§ **Task instructions**
The material below includes pictures; leave them out and return only the lines between the line containing "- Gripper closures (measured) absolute" and the line containing "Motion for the", inclusive, word for word.

§ **The data**
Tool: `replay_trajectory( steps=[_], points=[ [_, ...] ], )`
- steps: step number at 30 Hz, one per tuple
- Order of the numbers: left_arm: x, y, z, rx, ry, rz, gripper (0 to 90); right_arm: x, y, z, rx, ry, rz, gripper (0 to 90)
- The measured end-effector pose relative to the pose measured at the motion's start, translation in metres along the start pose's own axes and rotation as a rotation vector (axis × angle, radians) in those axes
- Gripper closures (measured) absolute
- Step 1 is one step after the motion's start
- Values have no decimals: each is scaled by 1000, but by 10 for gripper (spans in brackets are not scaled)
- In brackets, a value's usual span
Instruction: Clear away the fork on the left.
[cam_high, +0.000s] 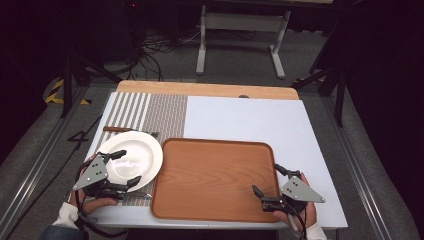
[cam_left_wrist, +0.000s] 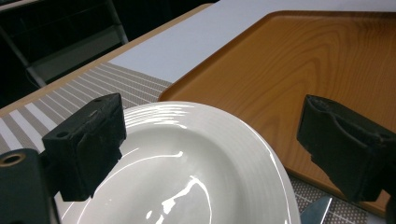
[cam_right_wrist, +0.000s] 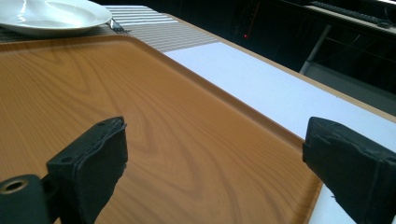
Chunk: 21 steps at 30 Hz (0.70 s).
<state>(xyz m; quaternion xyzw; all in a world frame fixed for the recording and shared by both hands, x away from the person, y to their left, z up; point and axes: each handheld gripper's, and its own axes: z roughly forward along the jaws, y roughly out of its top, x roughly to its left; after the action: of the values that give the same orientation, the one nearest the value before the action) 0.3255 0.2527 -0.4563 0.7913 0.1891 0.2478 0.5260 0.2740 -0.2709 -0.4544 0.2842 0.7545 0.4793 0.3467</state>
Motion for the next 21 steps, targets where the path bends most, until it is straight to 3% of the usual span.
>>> replay_trajectory(
  steps=[6,13,17,21],
  points=[
    [-1,5,0,-5,-9,19,100,1,0,-10,-24,-5,11,79],
    [4,6,-9,-1,-3,19,94,3,2,-6,-25,3,-1,80],
    [13,10,-15,0,13,11,92,5,2,-3,-13,18,-4,80],
    [34,16,-19,54,32,33,97,4,2,-2,-14,17,-3,80]
  ],
)
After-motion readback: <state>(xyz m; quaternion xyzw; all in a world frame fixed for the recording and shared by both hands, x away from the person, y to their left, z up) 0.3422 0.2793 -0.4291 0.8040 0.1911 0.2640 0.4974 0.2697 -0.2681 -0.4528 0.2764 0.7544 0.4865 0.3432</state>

§ **Answer to the exercise**
- Gripper closures (measured) absolute
- Step 1 is one step after the motion's start
- Values have no decimals: each is scaled by 1000, but by 10 for gripper (spans in brackets are not scaled)
- In brackets, a value's usual span
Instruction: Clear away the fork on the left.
[cam_high, +0.000s] 
[cam_left_wrist, +0.000s] 
[cam_right_wrist, +0.000s] 
Chunk: 21 steps at 30 Hz (0.70 s).
<state>(xyz m; quaternion xyzw; all in a world frame fixed for the recording and shared by both hands, x away from the person, y to their left, z up; point and axes: each handheld gripper's, and its own axes: z roughly forward along the jaws, y roughly out of its top, x roughly to its left; after the action: of the values that give the same orientation, the one nearest the value before the action) 0.3255 0.2527 -0.4563 0.7913 0.1891 0.2478 0.5260 0.2740 -0.2709 -0.4544 0.2842 0.7545 0.4793 0.3467</state>
Motion for the next 21 steps, targets where the path bends most, until it is straight to 3% of the usual span.

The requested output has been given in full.